** Activity **
Filter the listing below down to the lines with the word "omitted" and copy those.

========

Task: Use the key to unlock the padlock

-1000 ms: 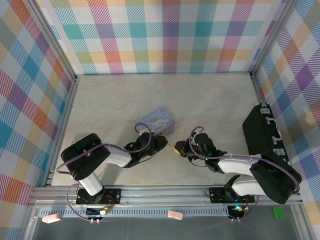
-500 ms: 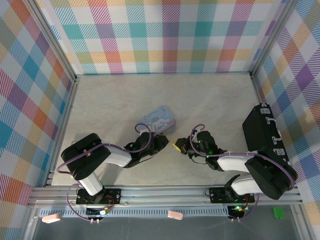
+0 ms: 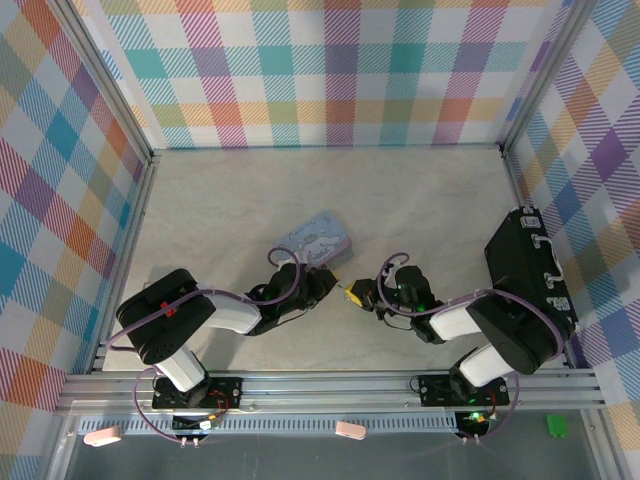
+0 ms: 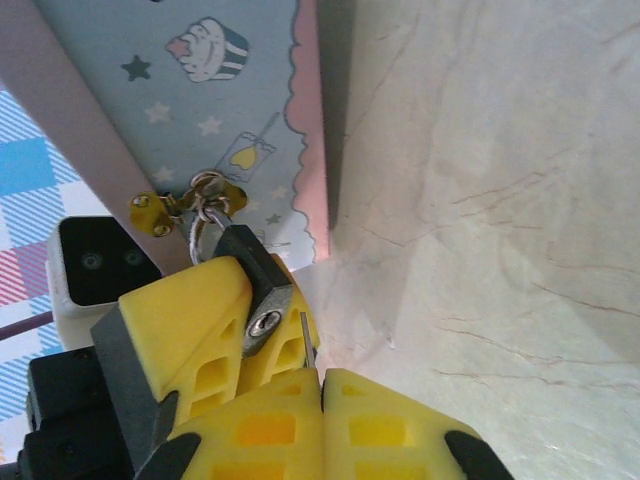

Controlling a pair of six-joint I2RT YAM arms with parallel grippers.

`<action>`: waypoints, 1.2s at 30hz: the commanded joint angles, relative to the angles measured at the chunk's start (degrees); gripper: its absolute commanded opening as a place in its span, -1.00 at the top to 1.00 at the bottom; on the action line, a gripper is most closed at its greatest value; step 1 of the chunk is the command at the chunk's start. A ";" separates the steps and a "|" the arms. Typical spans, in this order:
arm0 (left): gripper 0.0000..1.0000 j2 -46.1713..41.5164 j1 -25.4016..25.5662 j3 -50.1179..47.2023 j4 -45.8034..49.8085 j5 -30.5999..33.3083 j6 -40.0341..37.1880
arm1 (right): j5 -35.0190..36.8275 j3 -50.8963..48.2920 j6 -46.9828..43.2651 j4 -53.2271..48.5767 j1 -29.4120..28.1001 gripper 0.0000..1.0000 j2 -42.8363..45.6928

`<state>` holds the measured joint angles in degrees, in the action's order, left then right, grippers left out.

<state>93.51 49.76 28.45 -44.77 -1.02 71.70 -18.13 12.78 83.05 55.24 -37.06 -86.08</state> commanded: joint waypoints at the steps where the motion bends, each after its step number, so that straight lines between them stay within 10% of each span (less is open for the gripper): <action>1: 0.94 -2.11 0.28 1.20 -1.75 -0.50 2.93 | -1.03 -1.34 2.03 8.98 0.23 1.00 -1.67; 19: 0.95 0.53 0.25 -0.67 -9.19 -0.47 8.10 | 1.02 -3.53 5.99 20.49 -0.71 1.00 -7.05; 36: 0.95 1.14 0.28 -0.41 -9.98 -0.78 8.98 | 4.29 -3.46 1.36 8.11 -1.35 1.00 5.02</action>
<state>94.45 49.76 28.32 -50.24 -0.89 78.46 -14.79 8.69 86.54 66.43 -37.95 -82.83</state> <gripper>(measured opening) 0.133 0.051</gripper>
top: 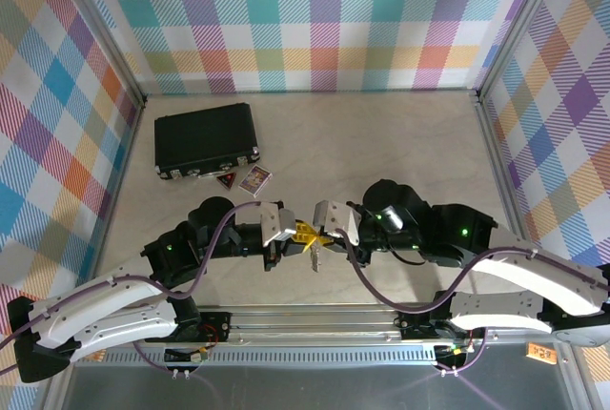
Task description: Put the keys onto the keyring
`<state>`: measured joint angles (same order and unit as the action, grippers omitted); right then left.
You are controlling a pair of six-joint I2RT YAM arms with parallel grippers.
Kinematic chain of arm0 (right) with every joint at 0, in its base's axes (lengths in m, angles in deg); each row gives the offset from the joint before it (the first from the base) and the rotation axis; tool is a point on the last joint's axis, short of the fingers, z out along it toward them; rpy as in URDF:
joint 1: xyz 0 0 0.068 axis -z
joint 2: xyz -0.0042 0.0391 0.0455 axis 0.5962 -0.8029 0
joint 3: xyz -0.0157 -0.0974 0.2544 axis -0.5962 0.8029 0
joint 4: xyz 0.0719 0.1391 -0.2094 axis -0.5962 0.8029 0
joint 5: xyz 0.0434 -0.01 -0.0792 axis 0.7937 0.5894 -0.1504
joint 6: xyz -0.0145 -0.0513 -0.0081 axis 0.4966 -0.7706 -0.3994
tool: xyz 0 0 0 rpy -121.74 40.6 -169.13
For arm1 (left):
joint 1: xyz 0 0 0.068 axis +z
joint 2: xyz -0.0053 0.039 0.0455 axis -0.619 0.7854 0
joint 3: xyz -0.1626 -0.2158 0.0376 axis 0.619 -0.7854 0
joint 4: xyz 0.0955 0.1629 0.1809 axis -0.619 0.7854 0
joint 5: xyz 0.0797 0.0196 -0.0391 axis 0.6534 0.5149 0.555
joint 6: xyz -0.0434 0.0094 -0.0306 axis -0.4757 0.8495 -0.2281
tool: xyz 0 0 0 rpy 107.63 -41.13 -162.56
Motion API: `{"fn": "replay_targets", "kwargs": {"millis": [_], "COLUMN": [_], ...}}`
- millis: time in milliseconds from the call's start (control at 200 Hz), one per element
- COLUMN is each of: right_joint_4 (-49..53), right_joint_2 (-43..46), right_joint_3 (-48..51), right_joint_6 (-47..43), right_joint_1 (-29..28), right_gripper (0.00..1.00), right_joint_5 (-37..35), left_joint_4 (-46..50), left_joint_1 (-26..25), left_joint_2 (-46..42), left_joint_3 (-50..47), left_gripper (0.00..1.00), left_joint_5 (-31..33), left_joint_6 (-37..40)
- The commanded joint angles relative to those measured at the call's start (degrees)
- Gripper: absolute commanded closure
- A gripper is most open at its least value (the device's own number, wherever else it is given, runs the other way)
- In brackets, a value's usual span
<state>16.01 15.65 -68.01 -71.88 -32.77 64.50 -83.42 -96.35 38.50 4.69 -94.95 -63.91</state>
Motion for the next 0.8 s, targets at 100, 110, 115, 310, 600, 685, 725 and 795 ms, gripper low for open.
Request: {"fn": "replay_targets", "kwargs": {"millis": [100, 110, 115, 310, 600, 685, 725, 795], "right_joint_4": [-0.5, -0.6, -0.6, -4.1, -11.0, -11.7, -11.8, -11.9], "right_joint_2": [0.4, 0.4, 0.5, 2.1, 7.4, 8.4, 8.8, 9.5], "right_joint_3": [-2.1, -2.1, -2.0, -0.1, 4.4, 4.8, 4.9, 5.2], "right_joint_6": [0.0, 0.1, 0.2, 3.0, 5.2, 5.4, 5.5, 5.6], "right_joint_1": [-1.4, -1.5, -1.5, -1.5, -1.5, -1.4, -1.5, -1.5], "right_gripper": [1.0, 1.0, 1.0, 0.89, 0.8, 0.81, 0.81, 0.82], "right_joint_5": [4.1, 4.2, 4.1, 4.4, 7.5, 8.0, 8.0, 8.1], "left_joint_4": [-2.7, -2.8, -2.8, -5.2, -14.4, -18.3, -19.4, -19.8], "left_joint_1": [0.2, 0.2, 0.2, 0.3, 0.3, 0.3, 0.3, 0.3], "left_joint_2": [-0.3, -0.5, -0.5, -2.1, -2.8, -2.7, -2.7, -2.5], "left_joint_3": [1.6, 1.6, 1.6, 1.5, -0.9, -1.9, -2.3, -2.3], "left_gripper": [1.0, 1.0, 1.0, 1.0, 1.0, 1.0, 1.0, 1.0], "left_joint_5": [2.4, 2.4, 2.3, 0.8, -6.2, -7.4, -7.6, -8.0], "left_joint_6": [0.3, 0.3, 0.3, -0.6, -6.3, -8.2, -8.7, -8.6]}}
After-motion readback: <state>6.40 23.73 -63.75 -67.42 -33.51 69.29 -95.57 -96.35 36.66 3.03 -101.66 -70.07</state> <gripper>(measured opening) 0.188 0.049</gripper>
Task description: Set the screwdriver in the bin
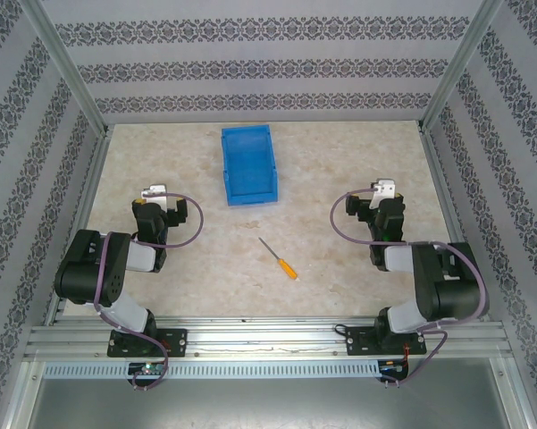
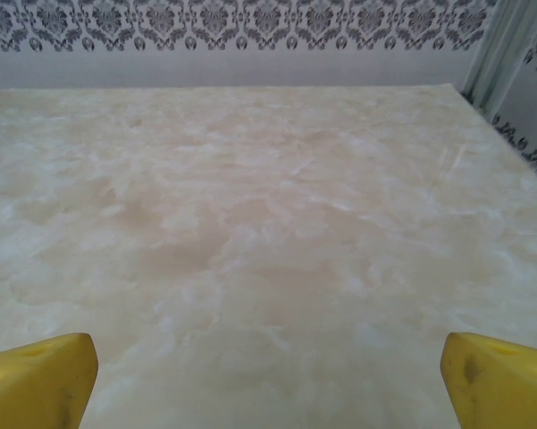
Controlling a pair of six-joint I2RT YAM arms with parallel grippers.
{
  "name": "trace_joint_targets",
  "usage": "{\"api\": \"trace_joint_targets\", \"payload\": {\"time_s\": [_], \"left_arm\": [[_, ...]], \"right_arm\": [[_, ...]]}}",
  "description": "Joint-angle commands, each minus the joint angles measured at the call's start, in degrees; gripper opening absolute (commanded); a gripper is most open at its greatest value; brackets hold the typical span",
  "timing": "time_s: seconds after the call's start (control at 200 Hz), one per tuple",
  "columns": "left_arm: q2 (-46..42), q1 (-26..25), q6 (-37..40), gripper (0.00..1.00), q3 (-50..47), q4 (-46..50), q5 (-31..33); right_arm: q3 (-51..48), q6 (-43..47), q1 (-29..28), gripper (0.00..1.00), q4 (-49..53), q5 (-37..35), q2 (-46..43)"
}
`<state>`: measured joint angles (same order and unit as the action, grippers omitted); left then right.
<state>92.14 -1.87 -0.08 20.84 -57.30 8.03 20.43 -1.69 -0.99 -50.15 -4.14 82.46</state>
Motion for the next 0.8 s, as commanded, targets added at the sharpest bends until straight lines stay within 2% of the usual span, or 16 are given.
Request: {"api": "trace_joint_targets", "payload": {"time_s": [0.0, 0.08, 0.165, 0.25, 0.365, 0.43, 0.465, 0.515, 0.59, 0.644, 0.794], "left_arm": [[-0.8, 0.1, -0.5, 0.99, 0.3, 0.8, -0.4], [-0.9, 0.2, -0.2, 0.99, 0.4, 0.9, -1.3], [-2.6, 0.1, 0.5, 0.99, 0.5, 2.8, -3.1], [-6.7, 0.1, 1.5, 0.99, 2.3, 9.5, -5.4], [-11.9, 0.1, 2.6, 0.99, 7.8, 26.3, -7.9], [-15.0, 0.1, 2.3, 0.99, 10.8, 34.4, -8.5], [-16.6, 0.1, 2.0, 0.99, 11.9, 37.4, -8.8], [-18.7, 0.0, 2.5, 0.99, 13.5, 42.2, -10.0], [-21.8, -0.1, 3.9, 0.99, 16.5, 50.7, -12.3], [-23.9, -0.2, 5.0, 0.99, 19.7, 57.8, -13.2], [-28.2, -0.6, 9.2, 0.99, 28.8, 75.7, -17.0]], "right_arm": [[1.5, -0.3, -0.9, 0.98, 5.4, -2.1, -6.5], [1.0, -1.3, -1.8, 0.98, 9.0, -3.7, -11.4], [1.2, -7.6, -1.7, 0.98, 14.7, -5.7, -16.8], [5.8, -12.5, -2.3, 0.98, 28.6, -6.7, -22.2], [16.0, -19.8, -2.8, 0.98, 50.8, -1.3, -25.6], [19.6, -22.2, -2.4, 0.98, 57.4, 6.5, -27.6], [20.4, -22.4, -2.3, 0.98, 59.5, 11.1, -29.0], [18.6, -26.9, -2.0, 0.98, 59.8, 12.4, -32.1], [11.4, -31.1, -0.9, 0.98, 52.2, 17.3, -37.8], [10.5, -32.0, -0.9, 0.98, 54.4, 17.7, -40.7], [16.6, -27.5, -4.2, 0.98, 75.6, 14.7, -38.6]]}}
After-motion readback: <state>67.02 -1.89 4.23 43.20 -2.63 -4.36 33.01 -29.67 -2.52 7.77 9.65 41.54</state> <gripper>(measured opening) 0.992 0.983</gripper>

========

** Response **
`<state>`: measured joint angles (same order and unit as the action, grippers omitted); right then left.
`<state>`: measured joint angles (same order and unit as the action, grippers omitted); left then right.

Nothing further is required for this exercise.